DATA FOR PROCESSING.
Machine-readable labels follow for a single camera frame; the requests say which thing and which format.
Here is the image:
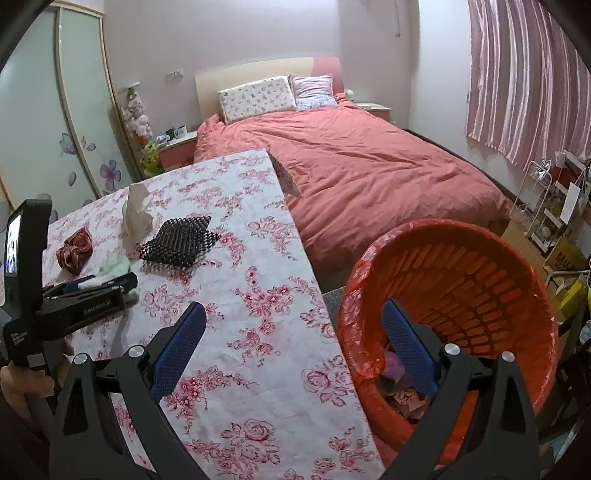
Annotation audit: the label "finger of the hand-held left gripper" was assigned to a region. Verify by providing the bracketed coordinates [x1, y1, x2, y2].
[44, 272, 139, 301]

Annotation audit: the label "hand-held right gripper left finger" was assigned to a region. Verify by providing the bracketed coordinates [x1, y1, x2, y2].
[46, 301, 208, 480]

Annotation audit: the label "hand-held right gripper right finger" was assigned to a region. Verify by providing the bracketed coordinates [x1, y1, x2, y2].
[381, 299, 541, 480]

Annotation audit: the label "pink plastic wrapper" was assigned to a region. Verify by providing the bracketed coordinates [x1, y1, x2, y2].
[381, 353, 404, 381]

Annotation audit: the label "orange plastic laundry basket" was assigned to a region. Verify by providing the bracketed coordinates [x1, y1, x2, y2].
[336, 219, 560, 467]

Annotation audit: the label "person's left hand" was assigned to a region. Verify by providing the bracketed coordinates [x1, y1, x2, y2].
[0, 362, 54, 400]

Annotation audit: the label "red scrunchie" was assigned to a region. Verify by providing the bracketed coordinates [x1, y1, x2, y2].
[56, 227, 94, 275]

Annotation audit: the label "white crumpled tissue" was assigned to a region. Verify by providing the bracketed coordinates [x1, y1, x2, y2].
[122, 183, 153, 241]

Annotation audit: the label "black mesh pad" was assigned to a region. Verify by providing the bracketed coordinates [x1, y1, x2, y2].
[139, 216, 221, 268]

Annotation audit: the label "yellow green plush toy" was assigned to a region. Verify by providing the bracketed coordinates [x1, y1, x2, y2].
[141, 141, 163, 176]

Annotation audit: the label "pink nightstand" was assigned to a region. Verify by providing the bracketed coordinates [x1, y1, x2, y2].
[355, 100, 392, 123]
[157, 131, 199, 171]

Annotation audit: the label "hanging plush toys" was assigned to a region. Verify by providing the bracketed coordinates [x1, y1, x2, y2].
[121, 88, 153, 139]

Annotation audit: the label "yellow cushion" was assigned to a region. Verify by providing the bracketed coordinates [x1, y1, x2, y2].
[556, 276, 589, 319]

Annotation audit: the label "bed with pink duvet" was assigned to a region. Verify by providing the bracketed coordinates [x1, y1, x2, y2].
[193, 104, 511, 278]

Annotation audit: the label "brown paper bag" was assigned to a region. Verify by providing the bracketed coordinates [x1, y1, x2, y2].
[545, 235, 587, 282]

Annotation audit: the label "sliding door wardrobe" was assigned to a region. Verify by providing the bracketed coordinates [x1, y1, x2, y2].
[0, 2, 139, 217]

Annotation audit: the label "white storage cart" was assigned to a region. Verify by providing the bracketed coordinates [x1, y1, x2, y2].
[531, 152, 585, 252]

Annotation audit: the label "white paper bag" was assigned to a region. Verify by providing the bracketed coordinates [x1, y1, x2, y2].
[561, 182, 583, 227]

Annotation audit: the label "white floral pillow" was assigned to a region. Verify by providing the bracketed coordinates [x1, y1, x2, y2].
[218, 76, 297, 124]

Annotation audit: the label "cream and pink headboard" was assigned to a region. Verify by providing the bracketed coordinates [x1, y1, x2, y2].
[195, 56, 345, 123]

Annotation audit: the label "pink striped pillow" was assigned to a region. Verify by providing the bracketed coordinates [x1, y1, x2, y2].
[290, 74, 340, 110]

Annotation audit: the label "pink curtain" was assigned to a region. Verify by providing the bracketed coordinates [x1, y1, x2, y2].
[465, 0, 591, 169]

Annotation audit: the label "white wire rack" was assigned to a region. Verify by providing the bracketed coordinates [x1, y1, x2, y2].
[510, 159, 552, 227]

EXERCISE DETAILS.
Repeat each line of the records exactly. Do not include the pictures.

TASK RESPONSE.
Machine-readable labels follow for a single camera frame; the requests say which thing and which format.
Here is the image:
Annotation audit: the label "finger of the hand-held left gripper" was assigned to a region. Verify by providing the bracketed coordinates [x1, y1, x2, y2].
[44, 272, 139, 301]

Annotation audit: the label "hand-held right gripper left finger" was assigned to a region. Verify by providing the bracketed coordinates [x1, y1, x2, y2].
[46, 301, 208, 480]

Annotation audit: the label "hand-held right gripper right finger" was assigned to a region. Verify by providing the bracketed coordinates [x1, y1, x2, y2].
[381, 299, 541, 480]

Annotation audit: the label "pink plastic wrapper" was assigned to a region. Verify by providing the bracketed coordinates [x1, y1, x2, y2].
[381, 353, 404, 381]

Annotation audit: the label "orange plastic laundry basket" was assigned to a region. Verify by providing the bracketed coordinates [x1, y1, x2, y2].
[336, 219, 560, 467]

Annotation audit: the label "person's left hand" was assigned to a region. Verify by providing the bracketed coordinates [x1, y1, x2, y2].
[0, 362, 54, 400]

Annotation audit: the label "red scrunchie" was assigned to a region. Verify by providing the bracketed coordinates [x1, y1, x2, y2].
[56, 227, 94, 275]

Annotation audit: the label "white crumpled tissue" was assigned to a region. Verify by providing the bracketed coordinates [x1, y1, x2, y2].
[122, 183, 153, 241]

Annotation audit: the label "black mesh pad" was assigned to a region. Verify by providing the bracketed coordinates [x1, y1, x2, y2].
[139, 216, 221, 268]

Annotation audit: the label "yellow green plush toy" was assigned to a region. Verify by providing the bracketed coordinates [x1, y1, x2, y2].
[141, 141, 163, 176]

Annotation audit: the label "pink nightstand" was assigned to a region. Verify by providing the bracketed coordinates [x1, y1, x2, y2].
[355, 100, 392, 123]
[157, 131, 199, 171]

Annotation audit: the label "hanging plush toys" was assigned to a region. Verify by providing the bracketed coordinates [x1, y1, x2, y2].
[121, 88, 153, 139]

Annotation audit: the label "yellow cushion" was assigned to a region. Verify by providing the bracketed coordinates [x1, y1, x2, y2].
[556, 276, 589, 319]

Annotation audit: the label "bed with pink duvet" was assigned to a region. Verify by providing the bracketed coordinates [x1, y1, x2, y2].
[193, 104, 511, 278]

Annotation audit: the label "brown paper bag" was assigned to a region. Verify by providing the bracketed coordinates [x1, y1, x2, y2].
[545, 235, 587, 282]

Annotation audit: the label "sliding door wardrobe" was assigned to a region. Verify by providing the bracketed coordinates [x1, y1, x2, y2].
[0, 2, 139, 217]

Annotation audit: the label "white storage cart" was assigned to a region. Verify by providing the bracketed coordinates [x1, y1, x2, y2].
[531, 152, 585, 252]

Annotation audit: the label "white paper bag" was assigned to a region. Verify by providing the bracketed coordinates [x1, y1, x2, y2].
[561, 182, 583, 227]

Annotation audit: the label "white floral pillow" was assigned to a region. Verify by providing the bracketed coordinates [x1, y1, x2, y2].
[218, 76, 297, 124]

Annotation audit: the label "cream and pink headboard" was assigned to a region. Verify by providing the bracketed coordinates [x1, y1, x2, y2].
[195, 56, 345, 123]

Annotation audit: the label "pink striped pillow" was assigned to a region. Verify by providing the bracketed coordinates [x1, y1, x2, y2].
[290, 74, 340, 110]

Annotation audit: the label "pink curtain" was assigned to a region. Verify by providing the bracketed coordinates [x1, y1, x2, y2].
[465, 0, 591, 169]

Annotation audit: the label "white wire rack" was assigned to a region. Verify by providing the bracketed coordinates [x1, y1, x2, y2].
[510, 159, 552, 227]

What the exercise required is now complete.